Transcribe the whole listing without a single picture.

== Segment start ==

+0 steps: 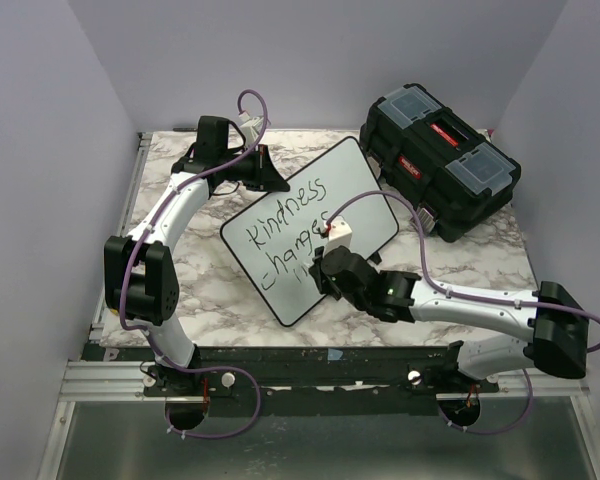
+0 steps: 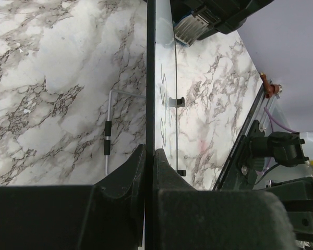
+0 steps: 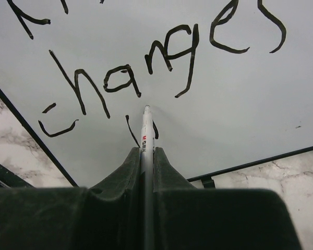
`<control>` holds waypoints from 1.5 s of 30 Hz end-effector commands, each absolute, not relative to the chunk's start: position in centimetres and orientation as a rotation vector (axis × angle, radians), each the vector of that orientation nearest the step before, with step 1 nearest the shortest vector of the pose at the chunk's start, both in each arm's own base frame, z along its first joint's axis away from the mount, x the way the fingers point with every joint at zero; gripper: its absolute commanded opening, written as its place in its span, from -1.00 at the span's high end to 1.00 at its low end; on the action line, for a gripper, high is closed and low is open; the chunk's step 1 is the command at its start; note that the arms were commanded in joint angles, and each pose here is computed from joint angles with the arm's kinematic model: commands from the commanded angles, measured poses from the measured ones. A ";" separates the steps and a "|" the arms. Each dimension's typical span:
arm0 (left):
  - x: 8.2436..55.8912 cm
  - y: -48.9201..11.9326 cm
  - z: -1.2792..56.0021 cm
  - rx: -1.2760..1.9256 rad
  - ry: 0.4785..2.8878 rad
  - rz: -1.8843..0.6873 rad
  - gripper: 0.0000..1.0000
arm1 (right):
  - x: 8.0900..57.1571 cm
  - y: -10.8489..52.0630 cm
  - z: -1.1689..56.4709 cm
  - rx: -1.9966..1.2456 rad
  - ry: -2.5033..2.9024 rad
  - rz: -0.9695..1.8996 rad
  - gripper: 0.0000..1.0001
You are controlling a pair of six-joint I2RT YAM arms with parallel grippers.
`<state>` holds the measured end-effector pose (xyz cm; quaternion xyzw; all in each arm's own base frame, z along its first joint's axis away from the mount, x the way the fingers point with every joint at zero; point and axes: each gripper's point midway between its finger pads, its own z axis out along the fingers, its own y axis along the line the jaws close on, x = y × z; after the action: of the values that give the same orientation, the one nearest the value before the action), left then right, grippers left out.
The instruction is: Write a sentence on the whiteboard
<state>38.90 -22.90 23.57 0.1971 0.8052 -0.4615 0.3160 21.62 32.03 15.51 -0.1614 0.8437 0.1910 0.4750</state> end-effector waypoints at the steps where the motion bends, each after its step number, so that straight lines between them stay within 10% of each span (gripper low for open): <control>1: 39.2 -23.2 24.9 0.600 2.030 -1.186 1.00 | 22.4 32.6 16.3 -0.374 2.030 0.466 0.99; 45: 39.2 -23.2 24.8 0.600 2.033 -1.180 1.00 | 22.6 31.3 13.6 -0.357 2.074 0.366 0.99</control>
<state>38.91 -22.87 23.53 0.1965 0.8056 -0.4612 0.3158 22.06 30.53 13.30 -0.1499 0.8547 0.1476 0.4746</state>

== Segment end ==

→ ANSWER
+0 steps: 
+0 steps: 
+0 steps: 
`<control>` holds waypoints from 1.5 s of 30 Hz end-effector commands, each absolute, not relative to the chunk's start: position in centimetres and orientation as a rotation vector (axis × angle, radians), each the vector of that orientation nearest the step before, with step 1 nearest the shortest vector of the pose at the chunk's start, both in each arm's own base frame, z along its first joint's axis away from the mount, x the way the fingers point with every joint at zero; gripper: its absolute commanded opening, written as its place in its span, from -1.00 at the span's high end to 1.00 at its low end; on the action line, for a gripper, high is closed and low is open; the chunk's step 1 is the command at its start; note that the arms were commanded in joint angles, and each pose here is computed from joint angles with the arm's kinematic model: commands from the commanded angles, measured poses from the measured ones. A ";" separates the steps and a "|" the arms. Each dimension's typical span:
arm0 (left):
  - x: 8.2436..55.8912 cm
  - y: -48.9201..11.9326 cm
  - z: -1.2792..56.0021 cm
  - rx: -1.2760..1.9256 rad
  - ry: 0.4785..2.8878 rad
  - rz: -1.8843..0.6873 rad
  - gripper: 0.0000..1.0000
arm1 (right):
  - x: 8.0900..57.1571 cm
  - y: -10.8489..52.0630 cm
  - z: -1.1689..56.4709 cm
  - rx: -1.9966..1.2456 rad
  - ry: -2.5033..2.9024 rad
  - rz: -0.9695..1.8996 rad
  - gripper: 0.0000..1.0001
You are controlling a pair of six-joint I2RT YAM arms with parallel grippers.
`<state>` holds the measured end-effector pose (xyz cm; quaternion xyzw; all in each arm's own base frame, z along its first joint's axis away from the mount, x the way the fingers point with every joint at zero; point and axes: each gripper's point midway between its finger pads, its own z axis out along the fingers, its own y axis along the line the jaws close on, x = y × z; after the action: of the values that give the same orientation, the one nearest the value before the action), left then right, grippers left out.
The instruction is: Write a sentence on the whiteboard
<state>38.90 -22.90 23.57 0.1971 0.8052 -0.4615 0.3160 21.62 32.03 15.51 -0.1614 0.8437 0.1910 0.4750</state> end-effector waypoints at the steps where the motion bends, each after its step number, so that straight lines between them stay within 10% of each span (gripper low for open): <control>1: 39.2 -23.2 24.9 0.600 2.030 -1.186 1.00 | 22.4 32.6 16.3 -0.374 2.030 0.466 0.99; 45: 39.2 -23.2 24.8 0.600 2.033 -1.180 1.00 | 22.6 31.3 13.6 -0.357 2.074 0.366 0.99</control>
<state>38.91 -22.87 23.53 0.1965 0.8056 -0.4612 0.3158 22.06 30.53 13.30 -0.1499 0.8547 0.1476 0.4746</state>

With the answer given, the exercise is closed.